**Problem to work on**
Say how many lines in the listing below contain the word "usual". Give the number alone.

**Data extract**
---+---
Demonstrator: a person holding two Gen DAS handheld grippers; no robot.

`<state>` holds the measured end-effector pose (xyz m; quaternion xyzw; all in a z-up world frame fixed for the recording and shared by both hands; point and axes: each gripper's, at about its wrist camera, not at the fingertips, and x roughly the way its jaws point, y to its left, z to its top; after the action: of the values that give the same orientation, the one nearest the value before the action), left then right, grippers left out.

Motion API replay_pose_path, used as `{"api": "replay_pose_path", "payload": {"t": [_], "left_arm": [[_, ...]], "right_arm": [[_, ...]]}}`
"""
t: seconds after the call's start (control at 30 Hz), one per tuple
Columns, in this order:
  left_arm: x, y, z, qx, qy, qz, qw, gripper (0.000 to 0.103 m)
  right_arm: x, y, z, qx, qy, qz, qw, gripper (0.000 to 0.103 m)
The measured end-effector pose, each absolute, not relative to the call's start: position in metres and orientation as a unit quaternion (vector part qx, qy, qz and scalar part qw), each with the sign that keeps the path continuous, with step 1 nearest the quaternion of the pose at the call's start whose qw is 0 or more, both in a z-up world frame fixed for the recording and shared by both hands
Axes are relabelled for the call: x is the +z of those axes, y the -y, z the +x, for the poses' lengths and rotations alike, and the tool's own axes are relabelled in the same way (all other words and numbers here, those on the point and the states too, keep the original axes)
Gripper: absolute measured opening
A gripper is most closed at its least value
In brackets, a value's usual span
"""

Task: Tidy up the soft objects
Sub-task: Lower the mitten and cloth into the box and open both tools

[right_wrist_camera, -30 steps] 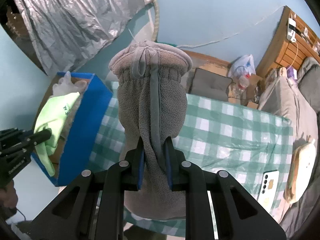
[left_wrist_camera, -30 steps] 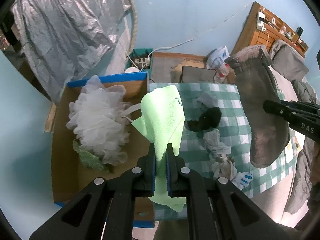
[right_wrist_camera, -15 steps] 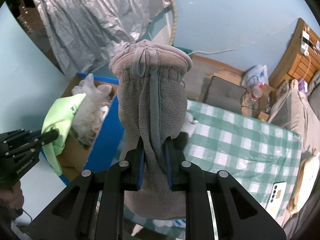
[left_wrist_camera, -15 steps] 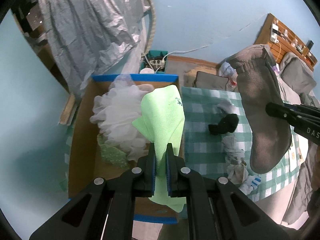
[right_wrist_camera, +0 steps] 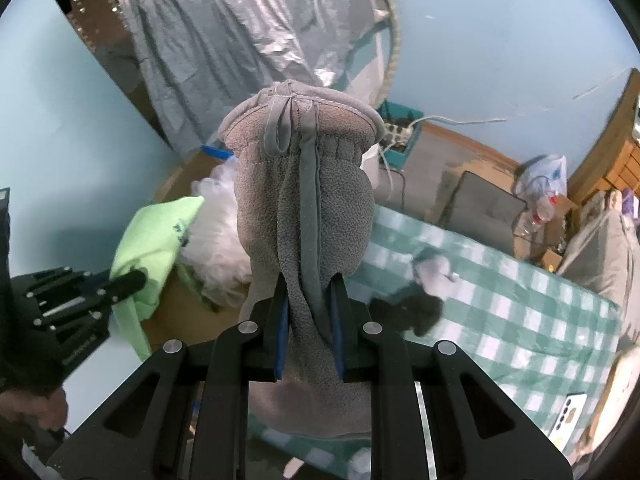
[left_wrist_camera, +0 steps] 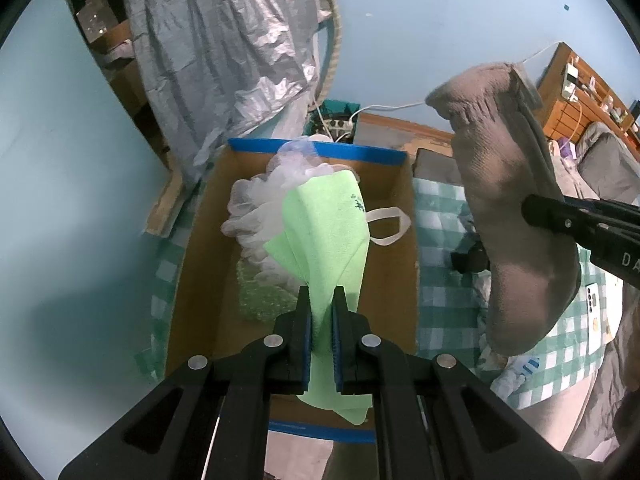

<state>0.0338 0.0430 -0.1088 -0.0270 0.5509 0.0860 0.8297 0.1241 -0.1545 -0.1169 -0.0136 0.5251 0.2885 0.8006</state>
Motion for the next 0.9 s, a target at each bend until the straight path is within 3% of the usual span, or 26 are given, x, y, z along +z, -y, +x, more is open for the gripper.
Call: {"api": "replay_pose_path", "payload": {"t": [0.9], "left_arm": [[-0.136, -0.118, 0.03, 0.113, -0.567, -0.048, 0.815, 0.008]], "right_arm": [[-0.137, 0.055, 0.118, 0.319, -0.547, -0.006, 0.774, 0.016]]}}
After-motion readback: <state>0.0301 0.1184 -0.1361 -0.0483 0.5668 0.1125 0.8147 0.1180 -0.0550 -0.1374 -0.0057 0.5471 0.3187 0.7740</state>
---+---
**Answer section**
2